Monday, May 08, 2006


I have recently seen this 75 y/o woman with significant obesity for persistent hypoxemia. She has no TOB Hx and not a lot of structural lung Dz. Her PFTs were remarkable for a pettern consistent with obesity. I thought alveolar hypoventilation might account for much of her hypoxemia and obatined an ABG. Her mid-day ABG revealed normal pH, paCO2 of 57 and a low paO2. Because of the hypoventilation, obesity and history of loud snoring I thought she might also have OSA. However, her sleep study showed nocturnal hypoxemia but no OSA.
Have you seen many cases of OHV without OSA or structural lung disease?
Would you start her on BiPAP? If so would you try and get a titration study even though she does not meet OSA criteria? Otherwise how would you choose her settings?

5 comments - CLICK HERE to read & add your own!:

Michael Rack, MD said...

I would do a BiPAP titration and then prescribe BiPAP. The pt meets Medicare criteria for BiPAP since he has a restrictive thoracic disorder (obesity hypoventilation) and an awake PaCO2 greater than 45. I would titrate BiPAP to eliminate hypoxemia and then tachypnea.
Michael Rack, MD

Jennings said...

I have not seen many cases, but the little I have read specifically points out that OHS and OSA are separate entities, and although OSA is usually present in those with OHS, that does not HAVE to be the case. This does not mean that BiPAP wouldn't be worth a try though...

Mike L said...

Have you tried to do a nocturnal oximetry study on 2L of oxygen as a start?
This may eliminate the hypoxemia and prevent the need for a NPPV machine.
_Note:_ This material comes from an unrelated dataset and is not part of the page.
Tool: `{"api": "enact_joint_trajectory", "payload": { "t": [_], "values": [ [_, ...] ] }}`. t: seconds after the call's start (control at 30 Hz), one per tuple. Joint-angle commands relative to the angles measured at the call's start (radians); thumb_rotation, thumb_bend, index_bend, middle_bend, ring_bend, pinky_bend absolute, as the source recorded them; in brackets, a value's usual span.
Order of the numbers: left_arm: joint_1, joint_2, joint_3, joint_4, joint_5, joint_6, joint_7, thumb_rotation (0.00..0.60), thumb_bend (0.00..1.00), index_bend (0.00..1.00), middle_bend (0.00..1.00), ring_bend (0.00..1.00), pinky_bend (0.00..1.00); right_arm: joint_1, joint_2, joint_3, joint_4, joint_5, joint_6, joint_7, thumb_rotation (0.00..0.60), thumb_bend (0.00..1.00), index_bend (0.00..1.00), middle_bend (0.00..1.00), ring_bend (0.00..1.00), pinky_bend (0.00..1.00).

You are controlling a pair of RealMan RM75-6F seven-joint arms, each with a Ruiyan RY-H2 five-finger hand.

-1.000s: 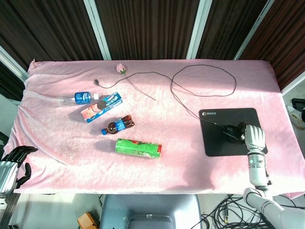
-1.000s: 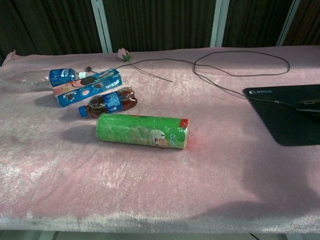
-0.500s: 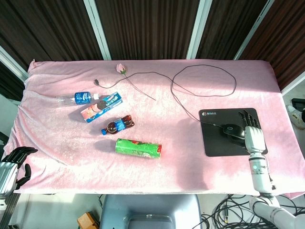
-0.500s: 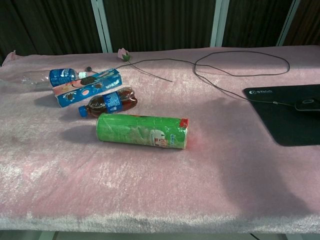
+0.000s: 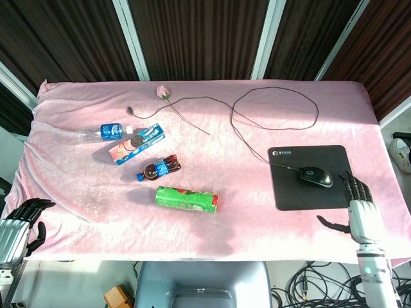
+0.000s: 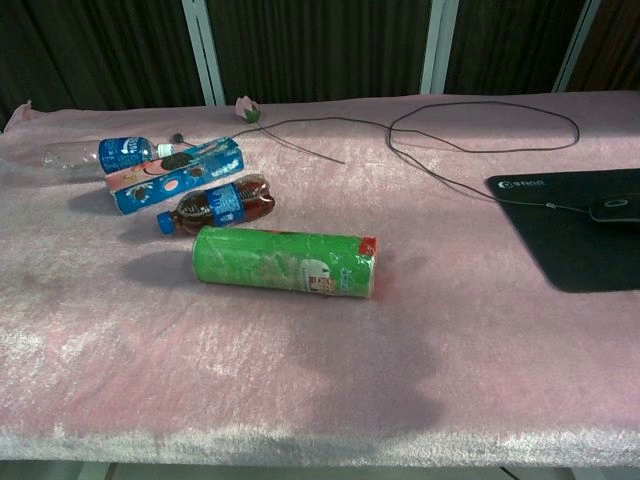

Does she have an CSA's on the study?

Starting BiPAP at night without a backup rate will probably offer nothing more than CPAP alone. And, patients hate it much more.

Baleeiro said...

I don't know that the O2 alone will help with the high PaCO2. Michael Rack's point about Medicare criteria is an excellent one. Even with no OSA, she more than meets criteria and Medicare would pay for her BiPAP. I find many (not all, obviously) patients prefer BiPAP, especially at higher pressures since they don't have to exhale against a high PEEP.

Baleeiro said...

I had seen this article on the Am J of Med (the green journal) on prevalence and complications of OHV (without or with OSA): Nowbar et al Am J Med. 2004 Jan 1;116(1):1-7 It also had a nice accompanying editorial.